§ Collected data

►

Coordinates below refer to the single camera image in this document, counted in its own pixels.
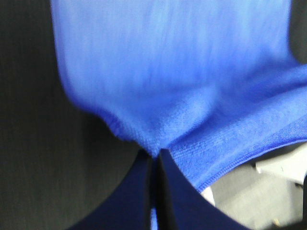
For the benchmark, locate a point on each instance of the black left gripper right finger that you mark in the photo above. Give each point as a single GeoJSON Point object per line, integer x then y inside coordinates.
{"type": "Point", "coordinates": [180, 206]}

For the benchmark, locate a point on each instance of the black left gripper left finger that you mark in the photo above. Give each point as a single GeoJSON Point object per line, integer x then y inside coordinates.
{"type": "Point", "coordinates": [129, 206]}

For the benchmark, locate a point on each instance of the blue microfibre towel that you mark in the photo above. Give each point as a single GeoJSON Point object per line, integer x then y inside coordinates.
{"type": "Point", "coordinates": [215, 82]}

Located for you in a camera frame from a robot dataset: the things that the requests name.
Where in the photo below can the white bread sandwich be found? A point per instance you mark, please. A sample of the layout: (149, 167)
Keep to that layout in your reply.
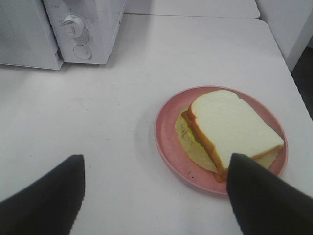
(218, 124)

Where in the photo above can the white microwave oven body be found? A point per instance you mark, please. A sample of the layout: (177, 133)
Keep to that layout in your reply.
(102, 20)

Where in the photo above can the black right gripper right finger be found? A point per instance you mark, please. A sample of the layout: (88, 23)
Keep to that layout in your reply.
(263, 204)

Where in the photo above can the pink round plate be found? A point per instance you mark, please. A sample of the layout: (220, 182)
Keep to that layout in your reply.
(178, 161)

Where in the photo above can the round white door button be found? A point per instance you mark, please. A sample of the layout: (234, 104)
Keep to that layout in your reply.
(82, 52)

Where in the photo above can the white microwave door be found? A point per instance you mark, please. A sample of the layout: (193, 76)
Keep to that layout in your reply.
(26, 36)

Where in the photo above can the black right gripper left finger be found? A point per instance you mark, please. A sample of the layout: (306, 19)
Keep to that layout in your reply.
(50, 205)

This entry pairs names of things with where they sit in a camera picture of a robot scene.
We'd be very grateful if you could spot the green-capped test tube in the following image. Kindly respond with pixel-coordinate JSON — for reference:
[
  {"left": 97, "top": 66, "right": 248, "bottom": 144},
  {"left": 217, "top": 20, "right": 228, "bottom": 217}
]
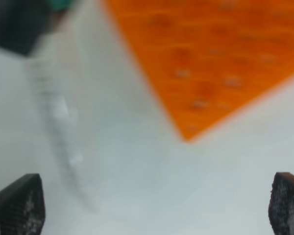
[{"left": 28, "top": 0, "right": 95, "bottom": 212}]

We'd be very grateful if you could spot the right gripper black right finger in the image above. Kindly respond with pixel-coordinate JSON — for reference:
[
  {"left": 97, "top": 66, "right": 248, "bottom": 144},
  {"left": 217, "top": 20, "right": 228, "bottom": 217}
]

◄

§ Problem description
No pictures should appear in the copy, which holds exactly the lines from the first line of the data through the line with "Where in the photo below" and nothing else.

§ Solution to the problem
Coordinates below refer to the single camera image in this document, counted in its own pixels.
For the benchmark, locate a point on each instance of the black left gripper right finger that you mark in the photo above. Give each point as a single GeoJSON Point object per line, integer x then y inside coordinates.
{"type": "Point", "coordinates": [180, 206]}

For the benchmark, locate a point on each instance of the black left gripper left finger that you mark in the photo above. Give each point as a single GeoJSON Point object per line, integer x then y inside coordinates.
{"type": "Point", "coordinates": [129, 206]}

For the benchmark, locate a point on each instance of the blue microfibre towel that you mark in the photo above. Give each point as a single GeoJSON Point object per line, integer x then y inside coordinates.
{"type": "Point", "coordinates": [215, 82]}

Located for you in a camera frame from a robot dataset: the things that the requests name.
Where in the photo below can the white bread sandwich be found? A point per instance you mark, please. A sample of the layout: (149, 167)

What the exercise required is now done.